Page 33 of Requiem of Silence

Taking care with the old parchment, he flipped toward the back—he always read the end of a book first to know what he was in for. He stopped on a page filled with writing, but with one word larger than the others, outlined over and over again.

BLOOD.

Zeli gasped.

“Can you read this?” he asked.

“I can read. It says ‘blood.’” She sounded affronted.

“But it’s written in Elsiran.”

She frowned. “No, it’s in Lagrimari.”

He squinted at the words, clearly written in the language that his mother had painstakingly taught them all to read. They’d learned to speak Lagrimari from Papa, though he hadn’t known his letters in order to pass on reading and writing to his children.

“But the written languages aren’t the same,” he said, heart beating faster.

“They’re not,” Zeli said. “But the characters are. This is sort of like an old-fashioned version of Lagrimari. It’s not particularly easy to read but—”

“It’s understandable.” Varten felt the same way. It was like wading through the classic literature Mama had made them read. Jasminda had loved the stuff, Roshon hadn’t particularly cared one way or the other, but Varten hated it. He’d struggled through the lessons, always resenting having to learn something so archaic.
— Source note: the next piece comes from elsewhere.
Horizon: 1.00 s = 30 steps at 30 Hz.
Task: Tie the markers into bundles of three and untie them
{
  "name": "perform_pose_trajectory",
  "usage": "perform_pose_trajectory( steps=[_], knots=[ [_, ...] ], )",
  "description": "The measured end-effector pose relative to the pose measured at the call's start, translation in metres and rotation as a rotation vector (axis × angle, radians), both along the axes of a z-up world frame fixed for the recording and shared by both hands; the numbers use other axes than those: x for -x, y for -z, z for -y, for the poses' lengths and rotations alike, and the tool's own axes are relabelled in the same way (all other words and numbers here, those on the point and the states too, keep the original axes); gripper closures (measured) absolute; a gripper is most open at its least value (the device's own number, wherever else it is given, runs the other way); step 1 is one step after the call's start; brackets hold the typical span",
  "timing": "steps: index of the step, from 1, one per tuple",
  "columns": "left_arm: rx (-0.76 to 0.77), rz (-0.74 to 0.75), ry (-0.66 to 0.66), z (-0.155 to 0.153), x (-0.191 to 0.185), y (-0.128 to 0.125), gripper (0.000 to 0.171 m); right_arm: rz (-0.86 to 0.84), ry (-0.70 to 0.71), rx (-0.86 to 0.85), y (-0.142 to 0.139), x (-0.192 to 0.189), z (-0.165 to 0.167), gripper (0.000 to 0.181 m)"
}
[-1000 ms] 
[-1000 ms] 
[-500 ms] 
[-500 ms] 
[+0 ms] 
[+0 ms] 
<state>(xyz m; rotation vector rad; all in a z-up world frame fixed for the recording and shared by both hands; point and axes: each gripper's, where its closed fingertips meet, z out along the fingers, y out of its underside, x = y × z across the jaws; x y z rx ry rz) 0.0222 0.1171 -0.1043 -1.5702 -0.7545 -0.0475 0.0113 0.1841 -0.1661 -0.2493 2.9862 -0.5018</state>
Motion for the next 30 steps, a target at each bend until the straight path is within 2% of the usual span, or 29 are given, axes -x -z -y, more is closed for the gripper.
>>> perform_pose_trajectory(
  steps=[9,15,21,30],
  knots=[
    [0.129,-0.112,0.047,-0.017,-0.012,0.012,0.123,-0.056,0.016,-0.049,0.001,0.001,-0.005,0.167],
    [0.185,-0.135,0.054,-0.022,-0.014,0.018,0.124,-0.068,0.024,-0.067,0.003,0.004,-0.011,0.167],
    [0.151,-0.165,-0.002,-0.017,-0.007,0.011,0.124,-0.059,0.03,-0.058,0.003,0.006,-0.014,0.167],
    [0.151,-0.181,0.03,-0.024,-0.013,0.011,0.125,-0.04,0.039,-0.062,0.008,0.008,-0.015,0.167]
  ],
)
“That doesn’t make any sense,” he said. “It shouldn’t be possible.” Zeli’s gaze was tense. She scooted her chair closer for a better look at the book. Now they were knee to knee and she draped herself over the arm of his chair to read.

“Here,” he said, giving it to her.

She shrank back. “Plausible deniability.”

He chuckled, shaking his head. “You learn fast.”

“That, I do.”

On the opposite page from the ominous, underlined word was an outlined sketch of a man’s body, a circle in the middle of his chest with arrows pointing in and out. Varten traced the text below it with a finger and read.

“‘The question of whether there is, in the body, an internal organ such that separates the Silent from the Songbearers hasbeen definitively answered. There is not. The Song then must be deduced to have manifested in some other sphere, perhaps from the combination of bodily humors or some other esoteric blend of forces.’”

He met Zeli’s perplexed gaze with one of his own.

“‘Regardless of whether its source is physical or energetic, the removal of a Song from a Songbearer requires a fleshly severing of the aethereal from its bodily form. Its restoration cannot be undertaken by simply reversing this process, though true mastery of the replacement methodology may provide a future procedure to that end.’”

The last words dissolved into breath. “Does this mean what I think it does?”

She didn’t respond, but the truth was in her wide-eyed expression.

He was almost too scared to put it into words. “Is there a way to restore lost Songs?”

CHAPTER TWELVE

Power rests in action

acts in resting

brings the shallow world to heel with its perception

runs nipping at your heels for its protection.

—THE HARMONY OF BEING

You are given warmer clothes that hang loose on your emaciated frame. A thick coat of gray, matted, stinking fur. Wool leggings. Boots a size too large for your feet. Accepting them makes you feel vaguely ill.